[ACTION ITEM] Could you give the data below again exactly, apart from the pictures?
#### DATASET EXCERPT ####
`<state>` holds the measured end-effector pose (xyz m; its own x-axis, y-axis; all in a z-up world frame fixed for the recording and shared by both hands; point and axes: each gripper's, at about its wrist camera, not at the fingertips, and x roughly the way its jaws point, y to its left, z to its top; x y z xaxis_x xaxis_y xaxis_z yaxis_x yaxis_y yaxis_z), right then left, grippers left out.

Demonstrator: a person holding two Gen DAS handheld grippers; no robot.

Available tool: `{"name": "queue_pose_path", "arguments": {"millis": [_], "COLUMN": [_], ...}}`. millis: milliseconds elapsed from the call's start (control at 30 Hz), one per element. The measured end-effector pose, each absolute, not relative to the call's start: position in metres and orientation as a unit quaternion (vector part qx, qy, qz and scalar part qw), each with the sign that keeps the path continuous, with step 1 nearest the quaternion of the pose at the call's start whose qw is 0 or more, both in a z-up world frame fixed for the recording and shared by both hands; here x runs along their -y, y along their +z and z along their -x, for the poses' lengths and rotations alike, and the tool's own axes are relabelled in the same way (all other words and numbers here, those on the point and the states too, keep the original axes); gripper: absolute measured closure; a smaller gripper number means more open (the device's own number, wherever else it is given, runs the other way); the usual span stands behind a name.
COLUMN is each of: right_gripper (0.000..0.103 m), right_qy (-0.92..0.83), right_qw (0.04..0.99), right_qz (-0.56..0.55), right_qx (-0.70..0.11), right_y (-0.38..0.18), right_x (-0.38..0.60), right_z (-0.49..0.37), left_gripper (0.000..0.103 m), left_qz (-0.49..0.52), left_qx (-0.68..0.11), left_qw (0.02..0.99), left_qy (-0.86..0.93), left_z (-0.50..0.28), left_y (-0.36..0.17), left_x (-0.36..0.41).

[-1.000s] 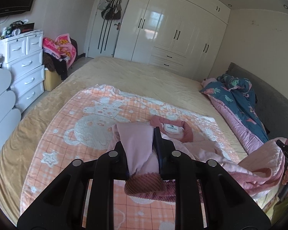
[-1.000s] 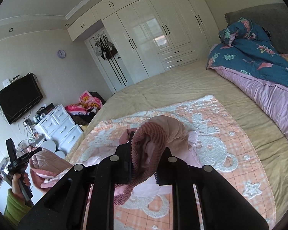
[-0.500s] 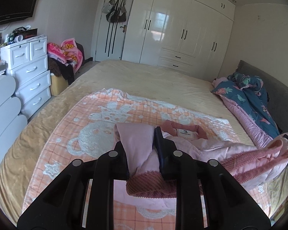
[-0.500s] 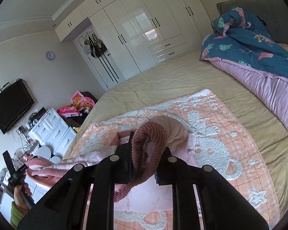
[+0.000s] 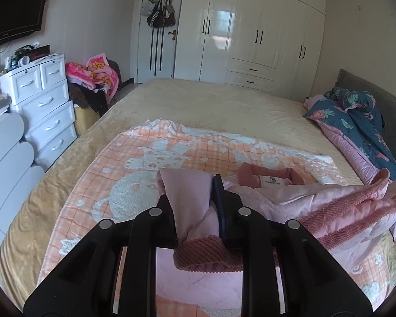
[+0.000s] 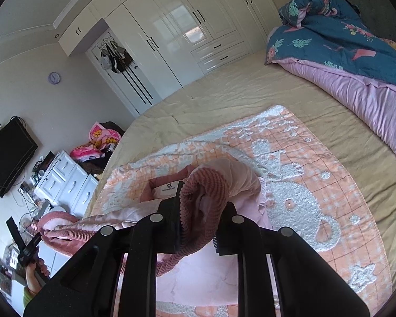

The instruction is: Fold large clothes

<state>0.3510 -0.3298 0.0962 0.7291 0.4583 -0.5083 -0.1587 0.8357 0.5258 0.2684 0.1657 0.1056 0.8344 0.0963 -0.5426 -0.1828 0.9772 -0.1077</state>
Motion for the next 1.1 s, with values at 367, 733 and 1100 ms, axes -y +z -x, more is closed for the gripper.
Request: {"name": "queue_pose_path", "arguments": {"millis": [367, 733, 1100], "right_gripper": [0.074, 0.036, 0.02], "right_qy": [0.183, 0.203, 0.127], "right_qw": [0.889, 0.903, 0.925], "right_qz": [-0.254, -0.256, -0.15], "right_qx": [-0.334, -0.281, -0.325], "right_y": [0.086, 0.084, -0.009], "right_x": [0.328, 0.327, 0.294], "right_z": [-0.374, -0.375, -0.347], "left_gripper": [0.088, 0.087, 0.084], "left_qz": [0.077, 0.071, 0.061], "left_qx": [-0.284, -0.29, -0.304], "left_qw": [0.952, 0.951, 0.947], "left_qy": [0.079, 0.078, 0.087], "left_z": [-0.29, -0.311, -0.337], "left_y": [0.093, 0.079, 0.059], "left_x": [-0.167, -0.166, -0.162]}}
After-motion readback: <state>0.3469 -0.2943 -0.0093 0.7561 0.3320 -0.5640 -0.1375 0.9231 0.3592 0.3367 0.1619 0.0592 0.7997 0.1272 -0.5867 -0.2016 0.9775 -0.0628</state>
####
[OUTPUT]
`<state>` holds the measured end-effector pose (xyz m; its own x-axis, y-axis; all in a z-up world frame fixed for the recording and shared by both hands; point and axes: each gripper's, at about its wrist camera, not at the fingertips, and x roughly the way its jaws point, y to its left, z to its top; x y z xaxis_x xaxis_y xaxis_z yaxis_x yaxis_y yaxis_z), right then left, grippers left out.

Demonstrator: a person holding two Gen DAS handheld grippers; no robot.

Available tool: `{"name": "queue_pose_path", "arguments": {"millis": [_], "COLUMN": [_], ...}}`. millis: milliseconds elapsed from the call's start (control at 30 Hz), one per element. The measured end-effector pose, each absolute, not relative to the call's start: position in metres and orientation as a unit quaternion (vector part qx, qy, qz and scalar part qw), each with the sign that keeps the path continuous, with step 1 nearest the quaternion of the pose at the call's start whose qw is 0 or more, both in a z-up world frame fixed for the recording and shared by both hands; here x runs along their -y, y along their +z and z along their -x, for the poses' lengths and rotations alike, and the tool's own axes are relabelled in the same way (all other words and numbers here, those on the point and the states too, keep the original axes); gripper: absolute measured closure; a smaller gripper number means more open (the device's own number, wherever else it is given, runs the other way); the usual span stands behind a name.
COLUMN is each of: right_gripper (0.000..0.103 m), right_qy (-0.92..0.83), right_qw (0.04..0.99), right_qz (-0.56..0.55), right_qx (-0.70..0.11), right_y (-0.38..0.18), right_x (-0.38..0.60), right_z (-0.49..0.37), left_gripper (0.000..0.103 m), left_qz (-0.49..0.52), left_qx (-0.68..0.11), left_qw (0.02..0.99), left_qy (-0.86..0.93), left_z (-0.50..0.28), left_y (-0.36..0.17), left_x (-0.36..0.41).

[-1.000s] 
[-1.000s] 
[-0.500s] 
[-0.500s] 
[+0.000s] 
[+0.000s] 

The instruction is: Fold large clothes

<state>0.3510 -0.3298 0.0962 0.7291 0.4583 -0.5083 -0.1587 0.8357 0.5258 0.2684 0.1657 0.1056 0.8344 0.0963 -0.5426 -0.1828 0.9772 -0.1077</state>
Motion for the next 1.1 s, with values at 367, 733 and 1100 ms, axes -y +z -x, more is closed for the gripper.
Request: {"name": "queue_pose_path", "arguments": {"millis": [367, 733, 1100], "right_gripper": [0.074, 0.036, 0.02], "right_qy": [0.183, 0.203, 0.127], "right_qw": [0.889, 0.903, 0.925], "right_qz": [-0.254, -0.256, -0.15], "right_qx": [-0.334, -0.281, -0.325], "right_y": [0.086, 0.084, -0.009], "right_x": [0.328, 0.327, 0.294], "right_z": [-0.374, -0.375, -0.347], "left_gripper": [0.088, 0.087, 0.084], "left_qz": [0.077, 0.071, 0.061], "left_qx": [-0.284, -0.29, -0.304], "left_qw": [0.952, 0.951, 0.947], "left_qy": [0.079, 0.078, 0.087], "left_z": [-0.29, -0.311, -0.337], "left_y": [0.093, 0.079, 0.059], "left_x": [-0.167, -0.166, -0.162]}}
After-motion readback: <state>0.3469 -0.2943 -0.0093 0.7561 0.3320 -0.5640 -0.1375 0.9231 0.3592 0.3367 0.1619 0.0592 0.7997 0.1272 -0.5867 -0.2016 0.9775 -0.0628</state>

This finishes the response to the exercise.